▶ Assignment
From the listing below, copy only the lines from the line that contains "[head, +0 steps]" to the line that contains "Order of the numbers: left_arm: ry", counting those two lines as part of the copy.

· · ·

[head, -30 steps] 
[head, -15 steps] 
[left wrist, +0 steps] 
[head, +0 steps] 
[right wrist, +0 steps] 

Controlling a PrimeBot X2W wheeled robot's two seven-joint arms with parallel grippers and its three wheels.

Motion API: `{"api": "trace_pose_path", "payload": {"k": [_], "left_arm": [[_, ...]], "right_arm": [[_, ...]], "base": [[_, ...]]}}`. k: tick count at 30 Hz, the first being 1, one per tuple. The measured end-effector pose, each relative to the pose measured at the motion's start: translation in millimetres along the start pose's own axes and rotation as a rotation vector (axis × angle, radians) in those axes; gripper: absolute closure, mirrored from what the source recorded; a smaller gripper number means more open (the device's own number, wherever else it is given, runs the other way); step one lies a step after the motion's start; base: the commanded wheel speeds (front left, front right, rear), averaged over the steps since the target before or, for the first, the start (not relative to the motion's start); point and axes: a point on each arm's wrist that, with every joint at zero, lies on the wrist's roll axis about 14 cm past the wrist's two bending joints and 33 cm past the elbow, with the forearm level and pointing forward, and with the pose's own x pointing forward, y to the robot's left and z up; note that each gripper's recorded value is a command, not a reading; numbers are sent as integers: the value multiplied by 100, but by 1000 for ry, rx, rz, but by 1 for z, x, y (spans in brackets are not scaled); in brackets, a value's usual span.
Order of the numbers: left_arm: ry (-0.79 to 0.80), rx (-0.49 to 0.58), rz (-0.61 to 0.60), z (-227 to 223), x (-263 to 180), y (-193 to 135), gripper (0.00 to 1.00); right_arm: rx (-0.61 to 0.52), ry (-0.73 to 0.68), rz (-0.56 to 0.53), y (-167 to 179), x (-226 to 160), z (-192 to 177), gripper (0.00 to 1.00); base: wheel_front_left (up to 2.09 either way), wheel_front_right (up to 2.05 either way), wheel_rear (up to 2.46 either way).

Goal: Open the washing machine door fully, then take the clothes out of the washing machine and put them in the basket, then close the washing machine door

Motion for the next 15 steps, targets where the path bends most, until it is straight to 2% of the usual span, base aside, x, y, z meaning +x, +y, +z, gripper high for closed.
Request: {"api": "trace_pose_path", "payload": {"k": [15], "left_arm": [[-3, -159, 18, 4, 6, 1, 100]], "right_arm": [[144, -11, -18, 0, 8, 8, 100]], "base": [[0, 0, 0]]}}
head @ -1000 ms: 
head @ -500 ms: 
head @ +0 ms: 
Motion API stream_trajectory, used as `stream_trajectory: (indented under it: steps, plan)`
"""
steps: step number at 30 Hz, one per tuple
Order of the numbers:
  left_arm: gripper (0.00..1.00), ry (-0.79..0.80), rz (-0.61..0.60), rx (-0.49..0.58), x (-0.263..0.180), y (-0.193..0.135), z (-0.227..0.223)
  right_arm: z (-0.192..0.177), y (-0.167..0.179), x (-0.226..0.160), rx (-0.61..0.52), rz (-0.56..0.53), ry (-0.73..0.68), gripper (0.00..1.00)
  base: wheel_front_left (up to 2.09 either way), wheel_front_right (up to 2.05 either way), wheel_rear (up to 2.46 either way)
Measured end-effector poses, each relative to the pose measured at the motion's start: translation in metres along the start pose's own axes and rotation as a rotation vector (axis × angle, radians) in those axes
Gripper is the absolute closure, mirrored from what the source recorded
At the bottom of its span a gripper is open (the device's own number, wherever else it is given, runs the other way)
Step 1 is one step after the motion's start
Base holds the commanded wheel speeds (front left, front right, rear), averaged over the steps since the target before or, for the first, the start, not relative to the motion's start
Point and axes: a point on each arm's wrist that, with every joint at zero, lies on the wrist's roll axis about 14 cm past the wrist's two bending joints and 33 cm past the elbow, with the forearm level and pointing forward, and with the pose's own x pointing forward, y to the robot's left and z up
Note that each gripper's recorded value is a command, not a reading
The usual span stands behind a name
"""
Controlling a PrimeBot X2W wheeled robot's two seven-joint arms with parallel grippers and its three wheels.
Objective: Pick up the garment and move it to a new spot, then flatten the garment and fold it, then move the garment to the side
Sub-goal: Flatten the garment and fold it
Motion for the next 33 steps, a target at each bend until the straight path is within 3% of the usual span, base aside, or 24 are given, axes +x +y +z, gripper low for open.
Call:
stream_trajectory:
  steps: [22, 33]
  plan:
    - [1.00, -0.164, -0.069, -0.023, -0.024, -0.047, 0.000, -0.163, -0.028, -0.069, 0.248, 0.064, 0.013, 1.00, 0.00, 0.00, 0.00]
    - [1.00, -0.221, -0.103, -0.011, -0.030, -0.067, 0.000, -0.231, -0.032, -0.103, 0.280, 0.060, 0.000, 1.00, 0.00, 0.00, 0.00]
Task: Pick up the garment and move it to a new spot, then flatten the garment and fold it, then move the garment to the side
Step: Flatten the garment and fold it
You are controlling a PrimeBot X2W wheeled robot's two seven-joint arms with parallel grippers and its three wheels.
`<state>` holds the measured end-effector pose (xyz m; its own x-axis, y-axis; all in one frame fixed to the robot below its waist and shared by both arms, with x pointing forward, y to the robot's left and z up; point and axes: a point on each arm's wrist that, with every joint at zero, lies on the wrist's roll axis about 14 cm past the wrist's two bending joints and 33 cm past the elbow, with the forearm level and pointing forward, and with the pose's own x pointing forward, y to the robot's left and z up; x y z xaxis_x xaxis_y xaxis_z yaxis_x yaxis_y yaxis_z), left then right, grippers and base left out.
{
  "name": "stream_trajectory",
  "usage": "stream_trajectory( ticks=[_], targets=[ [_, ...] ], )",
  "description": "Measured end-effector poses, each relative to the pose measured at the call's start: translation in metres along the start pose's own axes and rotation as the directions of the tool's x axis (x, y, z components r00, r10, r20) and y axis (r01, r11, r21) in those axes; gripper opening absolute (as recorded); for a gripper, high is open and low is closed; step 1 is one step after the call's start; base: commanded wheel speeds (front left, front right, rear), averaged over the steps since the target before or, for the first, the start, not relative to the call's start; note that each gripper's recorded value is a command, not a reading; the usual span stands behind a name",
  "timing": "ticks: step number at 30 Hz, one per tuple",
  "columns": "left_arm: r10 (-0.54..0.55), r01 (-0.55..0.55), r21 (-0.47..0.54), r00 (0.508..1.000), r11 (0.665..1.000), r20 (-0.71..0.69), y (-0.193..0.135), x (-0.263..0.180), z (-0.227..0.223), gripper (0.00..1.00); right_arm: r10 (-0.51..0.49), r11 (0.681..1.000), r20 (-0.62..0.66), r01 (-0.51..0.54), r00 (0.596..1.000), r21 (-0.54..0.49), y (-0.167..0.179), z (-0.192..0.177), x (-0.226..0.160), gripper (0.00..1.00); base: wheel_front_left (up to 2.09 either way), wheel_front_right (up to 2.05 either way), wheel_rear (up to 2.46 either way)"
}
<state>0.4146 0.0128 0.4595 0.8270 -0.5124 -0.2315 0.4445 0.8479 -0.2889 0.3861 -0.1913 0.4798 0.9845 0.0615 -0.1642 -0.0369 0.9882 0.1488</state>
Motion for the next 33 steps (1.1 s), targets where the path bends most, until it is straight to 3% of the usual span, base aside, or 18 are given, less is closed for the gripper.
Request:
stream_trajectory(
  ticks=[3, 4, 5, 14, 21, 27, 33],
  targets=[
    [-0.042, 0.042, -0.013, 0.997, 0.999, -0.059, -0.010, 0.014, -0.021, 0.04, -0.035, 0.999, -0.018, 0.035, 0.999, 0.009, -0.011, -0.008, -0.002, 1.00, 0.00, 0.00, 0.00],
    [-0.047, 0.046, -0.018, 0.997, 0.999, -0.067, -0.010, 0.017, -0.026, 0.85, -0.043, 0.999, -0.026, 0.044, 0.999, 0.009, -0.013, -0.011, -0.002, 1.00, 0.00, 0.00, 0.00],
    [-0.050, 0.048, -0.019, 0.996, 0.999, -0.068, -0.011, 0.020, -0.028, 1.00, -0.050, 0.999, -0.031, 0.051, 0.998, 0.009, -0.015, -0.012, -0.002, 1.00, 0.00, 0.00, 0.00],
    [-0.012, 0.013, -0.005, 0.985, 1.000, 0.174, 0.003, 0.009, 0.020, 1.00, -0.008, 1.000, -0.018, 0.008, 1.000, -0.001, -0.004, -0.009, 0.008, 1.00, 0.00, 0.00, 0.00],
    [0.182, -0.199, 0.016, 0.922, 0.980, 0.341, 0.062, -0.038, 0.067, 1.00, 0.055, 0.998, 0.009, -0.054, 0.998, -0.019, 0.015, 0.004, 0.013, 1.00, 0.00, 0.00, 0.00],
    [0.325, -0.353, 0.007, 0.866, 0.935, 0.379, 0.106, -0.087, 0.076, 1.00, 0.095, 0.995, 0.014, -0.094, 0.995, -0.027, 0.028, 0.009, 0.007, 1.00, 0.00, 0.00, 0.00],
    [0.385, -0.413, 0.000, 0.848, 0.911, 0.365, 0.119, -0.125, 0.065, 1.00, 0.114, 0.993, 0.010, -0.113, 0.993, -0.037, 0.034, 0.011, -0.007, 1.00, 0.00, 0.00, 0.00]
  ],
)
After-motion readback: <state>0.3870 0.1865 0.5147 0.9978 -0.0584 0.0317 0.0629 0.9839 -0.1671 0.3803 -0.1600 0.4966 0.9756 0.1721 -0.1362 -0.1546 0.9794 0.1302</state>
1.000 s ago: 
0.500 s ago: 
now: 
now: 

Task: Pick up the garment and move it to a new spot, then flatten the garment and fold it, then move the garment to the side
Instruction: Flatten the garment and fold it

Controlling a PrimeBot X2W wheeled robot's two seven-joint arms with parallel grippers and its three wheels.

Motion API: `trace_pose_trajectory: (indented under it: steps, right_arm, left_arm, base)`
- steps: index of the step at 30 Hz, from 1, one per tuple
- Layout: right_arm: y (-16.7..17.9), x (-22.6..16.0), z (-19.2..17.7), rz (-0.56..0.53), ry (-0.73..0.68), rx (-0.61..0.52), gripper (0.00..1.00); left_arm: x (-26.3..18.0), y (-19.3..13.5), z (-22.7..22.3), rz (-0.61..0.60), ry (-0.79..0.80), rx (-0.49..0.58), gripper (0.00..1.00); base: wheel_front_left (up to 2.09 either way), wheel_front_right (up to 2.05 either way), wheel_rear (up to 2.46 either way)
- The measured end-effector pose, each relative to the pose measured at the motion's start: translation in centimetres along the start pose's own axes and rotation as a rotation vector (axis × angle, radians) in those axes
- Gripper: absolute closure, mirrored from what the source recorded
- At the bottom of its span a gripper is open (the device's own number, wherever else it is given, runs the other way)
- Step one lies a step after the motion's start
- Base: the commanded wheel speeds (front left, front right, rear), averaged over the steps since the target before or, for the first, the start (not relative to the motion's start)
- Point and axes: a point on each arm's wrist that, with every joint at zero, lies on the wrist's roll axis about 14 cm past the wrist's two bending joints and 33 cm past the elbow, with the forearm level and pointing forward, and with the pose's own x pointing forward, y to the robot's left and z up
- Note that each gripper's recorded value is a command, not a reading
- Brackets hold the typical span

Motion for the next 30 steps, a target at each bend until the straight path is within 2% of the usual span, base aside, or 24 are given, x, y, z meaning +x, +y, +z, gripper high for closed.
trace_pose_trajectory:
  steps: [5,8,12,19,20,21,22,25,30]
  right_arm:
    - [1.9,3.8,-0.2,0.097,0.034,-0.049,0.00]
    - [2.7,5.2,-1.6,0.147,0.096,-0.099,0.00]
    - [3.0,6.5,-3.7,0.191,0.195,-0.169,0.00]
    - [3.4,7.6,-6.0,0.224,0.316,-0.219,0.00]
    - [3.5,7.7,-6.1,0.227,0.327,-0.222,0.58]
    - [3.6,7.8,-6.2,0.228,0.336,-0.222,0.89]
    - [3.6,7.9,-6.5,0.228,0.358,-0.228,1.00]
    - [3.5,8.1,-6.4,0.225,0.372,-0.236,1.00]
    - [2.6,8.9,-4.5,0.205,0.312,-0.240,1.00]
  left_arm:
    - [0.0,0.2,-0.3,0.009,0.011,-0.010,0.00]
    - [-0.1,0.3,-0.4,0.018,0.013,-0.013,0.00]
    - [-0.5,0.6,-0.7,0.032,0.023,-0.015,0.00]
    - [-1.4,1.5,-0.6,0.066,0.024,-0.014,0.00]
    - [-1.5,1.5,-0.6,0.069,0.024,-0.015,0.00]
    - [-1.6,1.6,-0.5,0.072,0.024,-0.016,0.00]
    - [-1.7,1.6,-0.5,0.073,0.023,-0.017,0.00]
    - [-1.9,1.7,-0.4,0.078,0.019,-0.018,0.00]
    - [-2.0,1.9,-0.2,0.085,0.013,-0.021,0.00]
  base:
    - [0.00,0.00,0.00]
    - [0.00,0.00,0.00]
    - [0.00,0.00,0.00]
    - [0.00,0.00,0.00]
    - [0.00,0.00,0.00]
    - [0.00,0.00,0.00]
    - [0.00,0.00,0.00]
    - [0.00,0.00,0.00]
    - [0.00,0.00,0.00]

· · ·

▶ Response box
[head, +0 steps] 
[right wrist, +0 steps] 

Controlling a PrimeBot X2W wheeled robot's two seven-joint arms with parallel grippers and its three wheels.

Motion API: `{"api": "trace_pose_path", "payload": {"k": [_], "left_arm": [[_, ...]], "right_arm": [[_, ...]], "base": [[_, ...]]}}`. k: tick count at 30 Hz, the first being 1, one per tuple. The measured end-effector pose, each relative to the pose measured at the motion's start: translation in millimetres along the start pose's own axes and rotation as a rotation vector (axis × angle, radians) in those axes; gripper: absolute closure, mirrored from what the source recorded; a smaller gripper number means more open (the device's own number, wherever else it is given, runs the other way); step one lies a step after the motion's start; base: the commanded wheel speeds (front left, front right, rear), averaged over the steps since the target before or, for the first, the start (not relative to the motion's start); point and axes: a point on each arm's wrist that, with every joint at zero, lies on the wrist's roll axis about 14 cm past the wrist's two bending joints and 33 cm past the elbow, with the forearm level and pointing forward, and with the pose's own x pointing forward, y to the robot's left and z up; note that each gripper's recorded value is a command, not a reading; numbers are sent as integers: the value multiplied by 100, but by 1000 for ry, rx, rz, but by 1 for z, x, y (spans in brackets are not scaled); in brackets, a value's usual span.
Order of the numbers: left_arm: ry (-0.79 to 0.80), rx (-0.49 to 0.58), rz (-0.61 to 0.60), z (-227 to 223), x (-263 to 180), y (-193 to 135), gripper (0.00 to 1.00); right_arm: rx (-0.61 to 0.52), ry (-0.73 to 0.68), rz (-0.56 to 0.53), y (-167 to 179), x (-226 to 160), z (-192 to 177), gripper (0.00 to 1.00); base: wheel_front_left (up to 2.09 either way), wheel_front_right (up to 2.05 either way), wheel_rear (up to 2.46 either way).

What this exercise asked for has been supplied.